*Exercise*. Produce an exact copy of all the records.

*Data supplied*.
□ □ □ □ □

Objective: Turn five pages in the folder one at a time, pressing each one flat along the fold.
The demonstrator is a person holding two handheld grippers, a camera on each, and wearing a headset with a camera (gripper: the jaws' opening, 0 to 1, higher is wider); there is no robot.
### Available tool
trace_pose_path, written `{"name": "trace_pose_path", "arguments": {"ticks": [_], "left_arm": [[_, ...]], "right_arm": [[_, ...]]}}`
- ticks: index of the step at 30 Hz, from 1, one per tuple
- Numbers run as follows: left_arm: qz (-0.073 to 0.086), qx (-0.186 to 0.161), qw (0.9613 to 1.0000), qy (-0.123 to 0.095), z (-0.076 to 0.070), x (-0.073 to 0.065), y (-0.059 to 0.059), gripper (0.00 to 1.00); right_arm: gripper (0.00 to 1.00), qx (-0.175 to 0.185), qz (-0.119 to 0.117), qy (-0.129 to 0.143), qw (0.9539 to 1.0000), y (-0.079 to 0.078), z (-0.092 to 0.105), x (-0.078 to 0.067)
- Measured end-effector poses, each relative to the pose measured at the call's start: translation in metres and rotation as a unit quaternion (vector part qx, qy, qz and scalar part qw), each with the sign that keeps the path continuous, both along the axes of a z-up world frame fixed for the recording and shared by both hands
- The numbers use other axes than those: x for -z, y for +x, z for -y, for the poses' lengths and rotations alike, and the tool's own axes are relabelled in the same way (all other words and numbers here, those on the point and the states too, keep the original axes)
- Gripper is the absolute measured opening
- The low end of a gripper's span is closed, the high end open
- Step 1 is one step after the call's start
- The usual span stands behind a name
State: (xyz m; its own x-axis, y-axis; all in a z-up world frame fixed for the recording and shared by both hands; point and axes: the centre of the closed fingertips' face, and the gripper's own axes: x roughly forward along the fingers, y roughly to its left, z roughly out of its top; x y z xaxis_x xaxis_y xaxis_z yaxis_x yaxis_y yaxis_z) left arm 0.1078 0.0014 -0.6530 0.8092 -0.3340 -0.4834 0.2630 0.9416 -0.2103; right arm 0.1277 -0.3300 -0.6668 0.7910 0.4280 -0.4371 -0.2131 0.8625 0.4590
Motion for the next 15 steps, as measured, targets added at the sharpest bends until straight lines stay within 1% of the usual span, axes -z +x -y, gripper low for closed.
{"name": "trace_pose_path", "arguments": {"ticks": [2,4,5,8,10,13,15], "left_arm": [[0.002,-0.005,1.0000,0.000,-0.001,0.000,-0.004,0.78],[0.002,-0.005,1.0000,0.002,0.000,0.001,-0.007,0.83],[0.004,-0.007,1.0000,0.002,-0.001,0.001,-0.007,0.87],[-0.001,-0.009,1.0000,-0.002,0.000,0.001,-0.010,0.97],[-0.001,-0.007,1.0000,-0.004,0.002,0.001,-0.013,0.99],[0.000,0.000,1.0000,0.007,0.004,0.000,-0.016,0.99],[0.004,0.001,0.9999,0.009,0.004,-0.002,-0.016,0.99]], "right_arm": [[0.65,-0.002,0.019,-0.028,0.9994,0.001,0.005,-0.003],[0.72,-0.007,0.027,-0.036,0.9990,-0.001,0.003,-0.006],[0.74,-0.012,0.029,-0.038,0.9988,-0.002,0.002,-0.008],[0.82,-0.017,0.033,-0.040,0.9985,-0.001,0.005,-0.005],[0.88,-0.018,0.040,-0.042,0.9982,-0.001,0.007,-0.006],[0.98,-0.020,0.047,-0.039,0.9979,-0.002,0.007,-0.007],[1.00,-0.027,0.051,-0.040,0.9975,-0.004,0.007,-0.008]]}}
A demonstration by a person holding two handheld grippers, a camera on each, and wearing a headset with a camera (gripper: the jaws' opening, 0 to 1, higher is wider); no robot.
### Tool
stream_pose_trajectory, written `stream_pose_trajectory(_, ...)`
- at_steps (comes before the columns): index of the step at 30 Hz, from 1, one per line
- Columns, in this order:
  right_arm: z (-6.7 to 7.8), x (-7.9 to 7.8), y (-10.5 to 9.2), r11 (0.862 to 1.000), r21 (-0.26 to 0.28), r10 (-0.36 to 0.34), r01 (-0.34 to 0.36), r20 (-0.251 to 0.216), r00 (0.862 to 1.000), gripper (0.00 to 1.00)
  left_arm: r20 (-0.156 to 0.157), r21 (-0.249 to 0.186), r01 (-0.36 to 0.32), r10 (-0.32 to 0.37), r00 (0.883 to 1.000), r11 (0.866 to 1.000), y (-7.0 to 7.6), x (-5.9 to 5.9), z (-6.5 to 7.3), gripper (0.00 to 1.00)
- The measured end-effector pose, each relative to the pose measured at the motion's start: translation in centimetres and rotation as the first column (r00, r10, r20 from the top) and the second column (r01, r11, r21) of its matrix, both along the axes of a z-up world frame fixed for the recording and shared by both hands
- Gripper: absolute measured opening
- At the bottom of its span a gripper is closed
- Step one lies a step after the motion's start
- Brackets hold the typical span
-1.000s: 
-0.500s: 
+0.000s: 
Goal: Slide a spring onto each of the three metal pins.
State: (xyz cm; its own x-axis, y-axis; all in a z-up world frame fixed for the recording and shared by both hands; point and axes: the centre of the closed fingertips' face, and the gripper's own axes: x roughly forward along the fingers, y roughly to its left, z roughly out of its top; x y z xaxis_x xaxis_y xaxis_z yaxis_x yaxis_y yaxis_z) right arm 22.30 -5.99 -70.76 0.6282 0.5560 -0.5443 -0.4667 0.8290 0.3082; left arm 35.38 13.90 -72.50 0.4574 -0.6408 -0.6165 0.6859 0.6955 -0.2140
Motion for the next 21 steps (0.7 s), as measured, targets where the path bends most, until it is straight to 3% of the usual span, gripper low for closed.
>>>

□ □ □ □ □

*Result for this exercise*.
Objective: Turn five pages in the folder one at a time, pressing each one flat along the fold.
The demonstrator is a person holding two handheld grippers, a camera on each, and wearing a headset with a camera (gripper: the jaws' opening, 0 to 1, higher is wider); there is no robot.
### Available tool
trace_pose_path, written `{"name": "trace_pose_path", "arguments": {"ticks": [_], "left_arm": [[_, ...]], "right_arm": [[_, ...]]}}`
- ticks: index of the step at 30 Hz, from 1, one per tuple
- Numbers run as follows: left_arm: qz (-0.073 to 0.086), qx (-0.186 to 0.161), qw (0.9613 to 1.0000), qy (-0.123 to 0.095), z (-0.076 to 0.070), x (-0.073 to 0.065), y (-0.059 to 0.059), gripper (0.00 to 1.00); right_arm: gripper (0.00 to 1.00), qx (-0.175 to 0.185), qz (-0.119 to 0.117), qy (-0.129 to 0.143), qw (0.9539 to 1.0000), y (-0.079 to 0.078), z (-0.092 to 0.105), x (-0.078 to 0.067)
- Measured end-effector poses, each relative to the pose measured at the call's start: translation in metres and rotation as a unit quaternion (vector part qx, qy, qz and scalar part qw), each with the sign that keeps the path continuous, both along the axes of a z-up world frame fixed for the recording and shared by both hands
- The numbers use other axes than those: x for -z, y for +x, z for -y, for the poses' lengths and rotations alike, and the tool's own axes are relabelled in the same way (all other words and numbers here, those on the point and the states too, keep the original axes)
- Gripper is the absolute measured opening
- The low end of a gripper's span is closed, the high end open
- Step 1 is one step after the call's start
- The usual span stands behind a name
State: (xyz m; its own x-axis, y-axis; all in a z-up world frame fixed for the recording and shared by both hands; point and axes: the centre of the closed fingertips' face, and the gripper's own axes: x roughly forward along the fingers, y roughly to its left, z roughly out of its top; x y z xaxis_x xaxis_y xaxis_z yaxis_x yaxis_y yaxis_z) left arm 0.1078 0.0014 -0.6530 0.8092 -0.3340 -0.4834 0.2630 0.9416 -0.2103; right arm 0.1277 -0.3300 -0.6668 0.7910 0.4280 -0.4371 -0.2131 0.8625 0.4590
Motion for the next 15 steps, as measured, targets added at the sharpest bends until straight lines stay within 1% of the usual span, axes -z +x -y, gripper low for closed.
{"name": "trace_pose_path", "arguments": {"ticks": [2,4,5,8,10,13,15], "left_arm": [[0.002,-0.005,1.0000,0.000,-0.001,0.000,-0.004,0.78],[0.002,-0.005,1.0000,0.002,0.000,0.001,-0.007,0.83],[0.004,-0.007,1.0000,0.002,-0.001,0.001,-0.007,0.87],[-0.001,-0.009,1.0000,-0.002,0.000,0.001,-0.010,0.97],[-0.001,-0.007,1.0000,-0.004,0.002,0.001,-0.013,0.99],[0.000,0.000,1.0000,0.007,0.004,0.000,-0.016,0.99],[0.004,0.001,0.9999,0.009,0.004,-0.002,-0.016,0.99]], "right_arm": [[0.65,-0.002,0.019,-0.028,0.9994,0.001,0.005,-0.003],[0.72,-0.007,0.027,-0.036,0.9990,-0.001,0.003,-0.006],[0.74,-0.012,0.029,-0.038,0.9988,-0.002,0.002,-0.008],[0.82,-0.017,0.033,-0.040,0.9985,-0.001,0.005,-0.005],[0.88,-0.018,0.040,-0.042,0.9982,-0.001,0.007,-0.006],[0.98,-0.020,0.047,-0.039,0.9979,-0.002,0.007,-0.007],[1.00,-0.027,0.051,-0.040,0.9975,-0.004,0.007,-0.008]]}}
A demonstration by a person holding two handheld grippers, a camera on each, and wearing a headset with a camera (gripper: the jaws' opening, 0 to 1, higher is wider); no robot.
### Tool
stream_pose_trajectory, written `stream_pose_trajectory(_, ...)`
- at_steps (comes before the columns): index of the step at 30 Hz, from 1, one per line
- Columns, in this order:
  right_arm: z (-6.7 to 7.8), x (-7.9 to 7.8), y (-10.5 to 9.2), r11 (0.862 to 1.000), r21 (-0.26 to 0.28), r10 (-0.36 to 0.34), r01 (-0.34 to 0.36), r20 (-0.251 to 0.216), r00 (0.862 to 1.000), gripper (0.00 to 1.00)
  left_arm: r20 (-0.156 to 0.157), r21 (-0.249 to 0.186), r01 (-0.36 to 0.32), r10 (-0.32 to 0.37), r00 (0.883 to 1.000), r11 (0.866 to 1.000), y (-7.0 to 7.6), x (-5.9 to 5.9), z (-6.5 to 7.3), gripper (0.00 to 1.00)
- The measured end-effector pose, each relative to the pose measured at the motion's start: translation in centimetres and rotation as the first column (r00, r10, r20 from the top) and the second column (r01, r11, r21) of its matrix, both along the axes of a z-up world frame fixed for the recording and shared by both hands
- Gripper: absolute measured opening
- At the bottom of its span a gripper is closed
- Step one lies a step after the motion's start
- Brackets hold the typical span
-1.000s: 
-0.500s: 
+0.000s: 
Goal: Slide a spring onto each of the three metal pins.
State: (xyz cm; its own x-axis, y-axis; all in a z-up world frame fixed for the recording and shared by both hands; point and axes: the centre of the closed fingertips' face, and the gripper's own axes: x roughly forward along the fingers, y roughly to its left, z roughly out of its top; x y z xaxis_x xaxis_y xaxis_z yaxis_x yaxis_y yaxis_z) right arm 22.30 -5.99 -70.76 0.6282 0.5560 -0.5443 -0.4667 0.8290 0.3082; left arm 35.38 13.90 -72.50 0.4574 -0.6408 -0.6165 0.6859 0.6955 -0.2140
Motion for the next 21 steps (0.7 s), as measured, targets where the path bends most, until it is straight to 3% of the usual span, gripper low for closed.
>>>

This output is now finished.